Adebayor arguably started the current trend of Arsenal players jumping ship for considerably financial terms when he left for Manchester City in 2009 after a contract dispute with Arsenal.
From his perspective, a single, albeit very productive stretch with the Gunners merited a mega-deal. Even if Arsenal had been inclined to give one to the Togolese striker, City were committed to beating that offer by a large sum.
So, under fairly acrimonious circumstances, he moved to Manchester and left Arsenal without the tall goalscorer that was a perfect foil to Robin van Persie in a 4-4-2 formation.
Among the litany of things that Adebayor has done to rub salt in the wounds of his old club is classlessly running the length of the pitch to taunt Arsenal fans and becoming a lethal goalscorer for Tottenham.
It's unfortunate that Arsene Wenger chose William Gallas over Toure in 2009, because, while the former has aged and withered away, the latter is still a strong, commanding presence in Manchester City's defence.
The two had a spat during the season before Toure's departure, and he declared that it would either be him or Gallas who would leave Arsenal. A stalwart of the Gunners' defence was sold to City in the same summer as Emmanuel Adebayor, and Arsenal have been groping at the back for years.
You can't help but think that many of Arsenal's problems with defensive solidity and leadership would not exist if the Ivorian still played in defence for the club.
What probably ticked Arsenal fans off most about the Samir Nasri saga a year ago was the fact that he dragged the drama on for so long in an attempt to maximize the amount of money he would make in a move to Manchester City.
It was also extraordinarily presumptuous of Nasri to claim that he deserved a monster contract after one good patch in his entire tenure with the club, followed by a conspicuous disappearance when the going got tough.
All summer, supporters waited for a deal to be done one way or another, but nothing got done for weeks and weeks until he was sold after the Premier League season had already started.
At least Arsenal got a good financial return for Nasri, but he will always be remembered as another money-hungry mercenary.
We all knew it was coming at some point, but seeing Cesc Fabregas finally go to Barcelona was like a collective punch in the gut for the entire Arsenal fanbase.
In the transfer saga that dominated the summer, many supporters held out hope until the last day, and when Fabregas did go, his initial £29 million transfer fee was regarded as appallingly low.

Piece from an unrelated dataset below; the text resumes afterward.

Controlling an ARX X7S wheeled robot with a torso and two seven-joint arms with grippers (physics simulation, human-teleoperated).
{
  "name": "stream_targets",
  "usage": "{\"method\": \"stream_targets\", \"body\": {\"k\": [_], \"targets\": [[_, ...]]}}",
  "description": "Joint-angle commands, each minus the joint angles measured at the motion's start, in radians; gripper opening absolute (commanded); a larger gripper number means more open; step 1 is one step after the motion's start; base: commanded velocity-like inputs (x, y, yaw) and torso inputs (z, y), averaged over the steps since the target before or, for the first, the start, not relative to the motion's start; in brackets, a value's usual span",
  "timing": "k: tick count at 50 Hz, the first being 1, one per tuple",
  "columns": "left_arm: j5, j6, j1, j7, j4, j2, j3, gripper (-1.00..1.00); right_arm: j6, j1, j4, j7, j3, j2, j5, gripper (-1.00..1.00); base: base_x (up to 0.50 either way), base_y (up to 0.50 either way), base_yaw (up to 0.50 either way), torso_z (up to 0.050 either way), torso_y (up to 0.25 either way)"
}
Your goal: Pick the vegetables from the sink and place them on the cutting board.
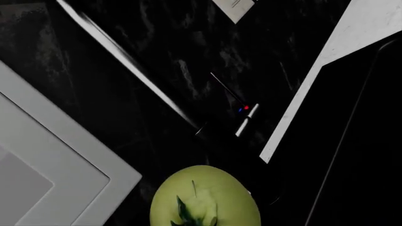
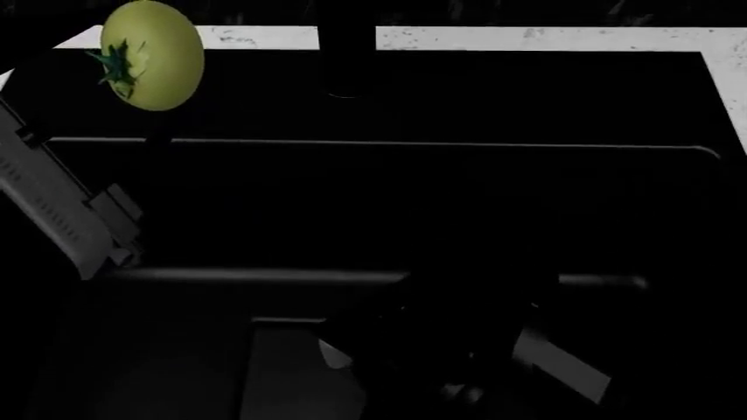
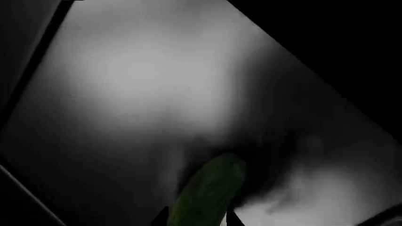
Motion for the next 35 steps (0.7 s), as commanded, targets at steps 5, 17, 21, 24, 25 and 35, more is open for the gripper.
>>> {"method": "stream_targets", "body": {"k": [5,17,21,24,25,35], "targets": [[-0.088,-0.047,0.298,0.005,-0.019,0.042,0.004,-1.00,-0.015,-0.037,0.016,-0.036,-0.031,-0.010,-0.030,-1.00,0.02,0.01,0.02,-0.020,-0.015],[-0.114,-0.046,0.295,0.009,-0.040,0.054,-0.007,-1.00,-0.015,0.073,-0.274,0.067,-0.020,0.123,-0.057,-1.00,0.02,0.01,0.02,-0.019,-0.014],[-0.140,-0.064,0.298,0.019,-0.027,0.051,-0.012,-1.00,-0.030,0.108,-0.369,0.109,-0.012,0.172,-0.078,-1.00,0.02,0.01,0.02,0.000,0.215],[-0.144,-0.067,0.300,0.017,-0.033,0.051,-0.014,-1.00,-0.076,0.131,-0.459,0.158,0.005,0.228,-0.117,-1.00,0.02,0.01,0.01,0.000,0.250],[-0.148,-0.069,0.301,0.015,-0.032,0.051,-0.017,-1.00,-0.086,0.133,-0.465,0.178,0.024,0.245,-0.099,-1.00,0.02,0.01,0.02,0.000,0.250],[-0.148,-0.075,0.304,0.012,-0.031,0.047,-0.016,-1.00,-0.093,0.188,-0.562,0.298,0.078,0.341,-0.055,-1.00,0.03,0.01,0.01,0.000,0.250]]}}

Nevertheless, we paid our respects to the man who defined Arsene Wenger's beautiful but trophyless footballing style for some many years and who had contributed so much to Arsenal at such a young age.
One wishes that the club handled the situation better last summer, rather than leaving it late to get a deal done and acquire replacements. The drama that had been building up for years and which climaxed last August only made a transfer more difficult and more painful.
You could argue that I shouldn't put Robin van Persie on this list because he's still technically an Arsenal player and has not officially left the club yet.
In fact, many still hold out some hope that the captain will have a change of heart and sign a new deal. Those who do are merely setting themselves up for disappointment; Van Persie has burned his bridges at the club, closed every door, and there is no recourse now for a player who made his decision to leave some time ago.
So, now that he is unofficially gone, let's recover and look at what his decision means for Arsenal and its fans.
Obviously, the most gutting aspect of this whole situation is that a player who appeared to genuinely love the club and was seemingly above the debauchery of modern footballers succumbed to the lure of petro-dollars like so many else. How can Arsenal feel secure about the future of any of its players now?
Perhaps the Gunners just need a fresh blueprint, but it will be hard to draw one up after this fiasco.